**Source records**
****************

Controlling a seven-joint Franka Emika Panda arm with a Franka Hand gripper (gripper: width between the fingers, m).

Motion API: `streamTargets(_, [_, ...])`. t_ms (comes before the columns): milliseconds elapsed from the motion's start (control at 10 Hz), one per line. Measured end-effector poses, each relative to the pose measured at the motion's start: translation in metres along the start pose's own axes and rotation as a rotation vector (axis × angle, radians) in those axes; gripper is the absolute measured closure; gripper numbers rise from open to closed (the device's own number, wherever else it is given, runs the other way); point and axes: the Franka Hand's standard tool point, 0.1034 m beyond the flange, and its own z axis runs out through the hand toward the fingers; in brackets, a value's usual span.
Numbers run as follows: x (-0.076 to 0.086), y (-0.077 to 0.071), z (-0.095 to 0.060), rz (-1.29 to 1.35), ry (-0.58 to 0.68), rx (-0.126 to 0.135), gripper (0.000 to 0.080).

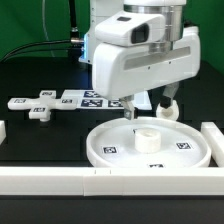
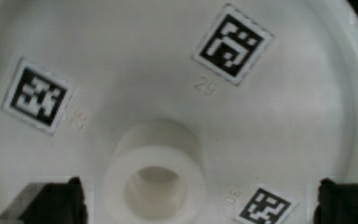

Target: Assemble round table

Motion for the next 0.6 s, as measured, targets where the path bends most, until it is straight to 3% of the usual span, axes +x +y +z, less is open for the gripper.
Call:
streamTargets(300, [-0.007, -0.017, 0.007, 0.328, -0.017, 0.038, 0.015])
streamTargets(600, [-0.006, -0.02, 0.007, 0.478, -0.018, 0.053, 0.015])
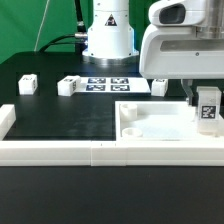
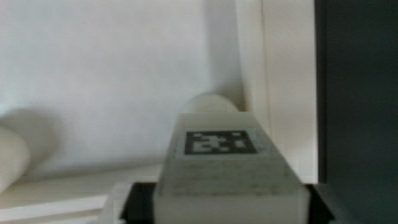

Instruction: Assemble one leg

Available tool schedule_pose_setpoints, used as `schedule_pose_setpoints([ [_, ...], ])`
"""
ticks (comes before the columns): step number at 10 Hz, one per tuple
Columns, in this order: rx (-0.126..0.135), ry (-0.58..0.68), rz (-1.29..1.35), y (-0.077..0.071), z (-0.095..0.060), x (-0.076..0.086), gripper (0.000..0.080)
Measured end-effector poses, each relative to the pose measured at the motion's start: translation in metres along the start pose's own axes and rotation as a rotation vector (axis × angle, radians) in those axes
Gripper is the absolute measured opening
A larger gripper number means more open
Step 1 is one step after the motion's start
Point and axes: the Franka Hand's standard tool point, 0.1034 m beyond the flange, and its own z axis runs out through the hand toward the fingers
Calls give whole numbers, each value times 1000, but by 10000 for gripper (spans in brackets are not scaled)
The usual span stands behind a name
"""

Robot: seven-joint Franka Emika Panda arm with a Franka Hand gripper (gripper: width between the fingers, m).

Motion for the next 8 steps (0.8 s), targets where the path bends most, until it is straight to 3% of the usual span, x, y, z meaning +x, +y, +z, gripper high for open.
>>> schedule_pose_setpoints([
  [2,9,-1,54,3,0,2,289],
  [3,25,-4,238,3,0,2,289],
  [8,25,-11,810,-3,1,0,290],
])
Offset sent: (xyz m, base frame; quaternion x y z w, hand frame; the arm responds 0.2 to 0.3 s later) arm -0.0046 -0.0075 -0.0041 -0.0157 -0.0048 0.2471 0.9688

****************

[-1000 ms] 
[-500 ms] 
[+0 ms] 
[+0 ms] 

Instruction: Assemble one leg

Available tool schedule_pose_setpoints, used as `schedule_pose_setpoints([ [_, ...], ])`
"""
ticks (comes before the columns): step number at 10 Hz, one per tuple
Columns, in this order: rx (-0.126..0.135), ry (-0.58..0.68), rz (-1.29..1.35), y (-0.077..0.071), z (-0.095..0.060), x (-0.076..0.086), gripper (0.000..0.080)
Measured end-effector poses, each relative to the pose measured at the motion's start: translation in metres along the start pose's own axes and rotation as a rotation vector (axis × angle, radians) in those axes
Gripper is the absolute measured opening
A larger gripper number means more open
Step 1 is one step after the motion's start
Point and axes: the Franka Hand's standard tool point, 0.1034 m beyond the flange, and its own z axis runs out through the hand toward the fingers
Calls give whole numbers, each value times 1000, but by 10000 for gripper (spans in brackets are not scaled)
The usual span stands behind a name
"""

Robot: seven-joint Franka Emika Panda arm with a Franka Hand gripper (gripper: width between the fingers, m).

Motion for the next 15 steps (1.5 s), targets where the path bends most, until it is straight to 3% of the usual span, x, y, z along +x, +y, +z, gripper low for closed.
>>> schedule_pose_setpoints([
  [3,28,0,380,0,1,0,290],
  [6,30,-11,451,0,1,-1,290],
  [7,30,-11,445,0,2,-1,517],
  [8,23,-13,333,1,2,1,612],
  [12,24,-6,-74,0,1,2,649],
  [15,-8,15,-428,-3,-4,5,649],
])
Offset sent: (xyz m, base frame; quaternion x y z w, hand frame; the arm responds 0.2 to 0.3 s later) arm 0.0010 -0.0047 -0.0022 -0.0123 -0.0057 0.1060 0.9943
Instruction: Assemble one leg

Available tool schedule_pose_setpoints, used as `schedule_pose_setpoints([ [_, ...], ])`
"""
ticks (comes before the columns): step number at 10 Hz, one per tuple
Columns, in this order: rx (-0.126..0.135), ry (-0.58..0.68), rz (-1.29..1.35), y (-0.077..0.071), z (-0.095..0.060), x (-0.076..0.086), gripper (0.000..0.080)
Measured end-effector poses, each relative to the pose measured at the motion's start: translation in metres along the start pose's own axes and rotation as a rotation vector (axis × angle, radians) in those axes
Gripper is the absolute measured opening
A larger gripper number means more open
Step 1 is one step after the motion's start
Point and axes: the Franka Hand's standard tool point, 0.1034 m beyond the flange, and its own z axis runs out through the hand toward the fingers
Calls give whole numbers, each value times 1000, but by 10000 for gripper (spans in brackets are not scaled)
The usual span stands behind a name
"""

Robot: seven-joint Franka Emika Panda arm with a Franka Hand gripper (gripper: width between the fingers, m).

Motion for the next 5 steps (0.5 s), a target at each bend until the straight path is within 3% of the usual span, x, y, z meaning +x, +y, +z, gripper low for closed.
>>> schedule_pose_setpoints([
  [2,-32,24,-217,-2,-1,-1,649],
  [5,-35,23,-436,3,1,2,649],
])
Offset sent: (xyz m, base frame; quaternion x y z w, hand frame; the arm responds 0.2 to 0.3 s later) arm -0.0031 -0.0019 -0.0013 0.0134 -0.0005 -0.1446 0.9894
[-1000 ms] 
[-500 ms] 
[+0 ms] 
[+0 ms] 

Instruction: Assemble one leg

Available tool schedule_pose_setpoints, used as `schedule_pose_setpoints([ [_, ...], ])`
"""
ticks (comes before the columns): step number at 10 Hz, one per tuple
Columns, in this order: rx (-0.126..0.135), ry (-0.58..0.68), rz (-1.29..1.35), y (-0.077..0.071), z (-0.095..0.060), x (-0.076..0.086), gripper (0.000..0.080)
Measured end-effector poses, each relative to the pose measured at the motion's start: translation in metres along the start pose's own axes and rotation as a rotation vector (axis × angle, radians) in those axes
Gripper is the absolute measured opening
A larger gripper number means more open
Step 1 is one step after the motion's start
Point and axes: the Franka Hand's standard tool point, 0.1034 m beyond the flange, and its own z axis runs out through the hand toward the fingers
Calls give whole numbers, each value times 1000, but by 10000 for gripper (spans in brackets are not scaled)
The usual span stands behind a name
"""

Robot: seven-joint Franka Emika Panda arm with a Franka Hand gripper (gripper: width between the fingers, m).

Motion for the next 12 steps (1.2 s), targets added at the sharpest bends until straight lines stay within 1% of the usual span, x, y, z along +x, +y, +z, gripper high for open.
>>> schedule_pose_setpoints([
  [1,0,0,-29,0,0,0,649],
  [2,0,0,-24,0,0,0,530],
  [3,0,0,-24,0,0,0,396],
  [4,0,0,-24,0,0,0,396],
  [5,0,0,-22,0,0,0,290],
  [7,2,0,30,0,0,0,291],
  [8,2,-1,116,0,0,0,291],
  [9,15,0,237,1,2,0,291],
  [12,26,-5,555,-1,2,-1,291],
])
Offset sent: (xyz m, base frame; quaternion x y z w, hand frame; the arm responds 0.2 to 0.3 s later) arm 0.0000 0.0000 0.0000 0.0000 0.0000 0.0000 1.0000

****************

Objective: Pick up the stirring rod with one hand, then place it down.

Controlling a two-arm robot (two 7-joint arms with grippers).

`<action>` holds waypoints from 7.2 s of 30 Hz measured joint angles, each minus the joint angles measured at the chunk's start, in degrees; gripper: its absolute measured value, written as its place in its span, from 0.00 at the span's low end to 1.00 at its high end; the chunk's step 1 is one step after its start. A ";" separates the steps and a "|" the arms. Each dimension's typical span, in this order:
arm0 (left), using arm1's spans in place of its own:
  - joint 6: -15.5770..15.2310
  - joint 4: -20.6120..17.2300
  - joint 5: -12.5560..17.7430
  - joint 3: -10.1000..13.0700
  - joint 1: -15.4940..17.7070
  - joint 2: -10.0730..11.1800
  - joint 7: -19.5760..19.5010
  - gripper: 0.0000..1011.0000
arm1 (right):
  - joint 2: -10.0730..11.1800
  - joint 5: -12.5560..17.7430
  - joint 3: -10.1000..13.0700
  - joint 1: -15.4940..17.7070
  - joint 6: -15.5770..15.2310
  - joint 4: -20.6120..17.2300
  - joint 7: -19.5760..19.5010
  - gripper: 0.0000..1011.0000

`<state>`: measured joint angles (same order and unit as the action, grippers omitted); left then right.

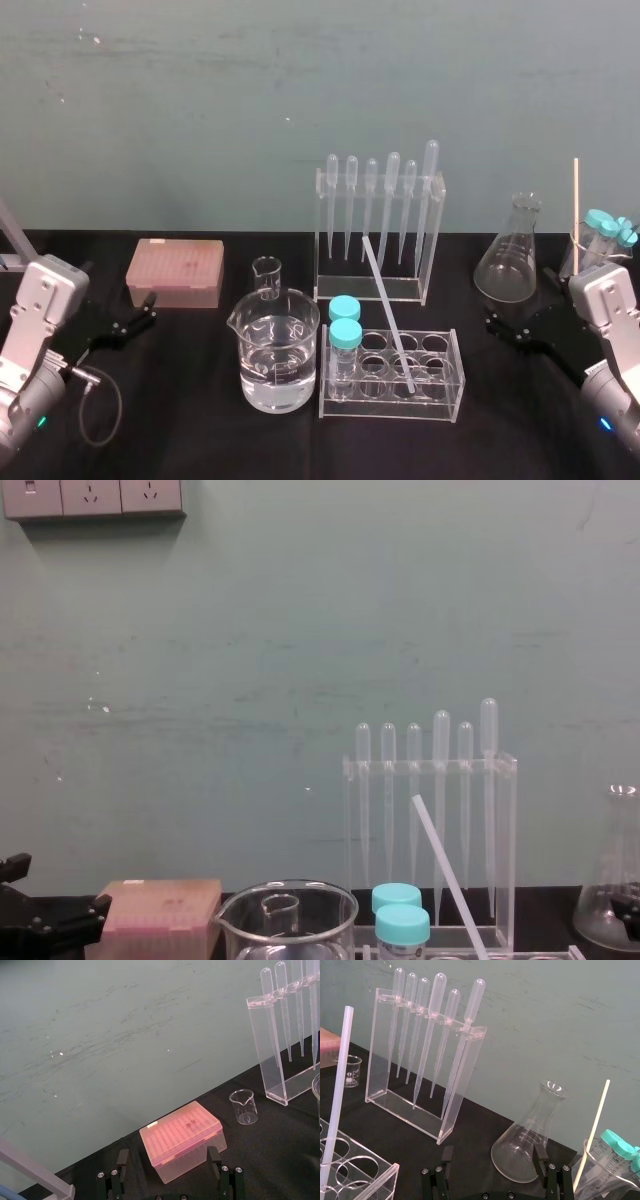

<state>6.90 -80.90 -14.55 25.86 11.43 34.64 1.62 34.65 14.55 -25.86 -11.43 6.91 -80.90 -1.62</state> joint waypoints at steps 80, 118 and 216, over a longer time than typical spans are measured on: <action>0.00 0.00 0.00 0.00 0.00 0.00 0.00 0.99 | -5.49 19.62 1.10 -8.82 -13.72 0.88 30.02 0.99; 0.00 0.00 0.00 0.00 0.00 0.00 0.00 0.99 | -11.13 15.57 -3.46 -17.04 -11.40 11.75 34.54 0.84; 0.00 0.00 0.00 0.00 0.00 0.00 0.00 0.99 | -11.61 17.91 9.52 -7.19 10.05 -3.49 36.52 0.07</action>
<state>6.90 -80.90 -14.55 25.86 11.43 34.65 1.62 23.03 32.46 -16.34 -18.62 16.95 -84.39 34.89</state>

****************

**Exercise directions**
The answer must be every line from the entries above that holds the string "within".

**Answer for the task**
Motion for the next 5 steps (0.5 s), a target at each bend until the straight path is within 3% of the usual span, x, y, z meaning +x, +y, +z, gripper low for closed.
Motion for the next 12 steps (1.2 s), targets added at the sharpest bends until straight lines stay within 1% of the usual span, x, y, z along +x, +y, +z, gripper high for open.

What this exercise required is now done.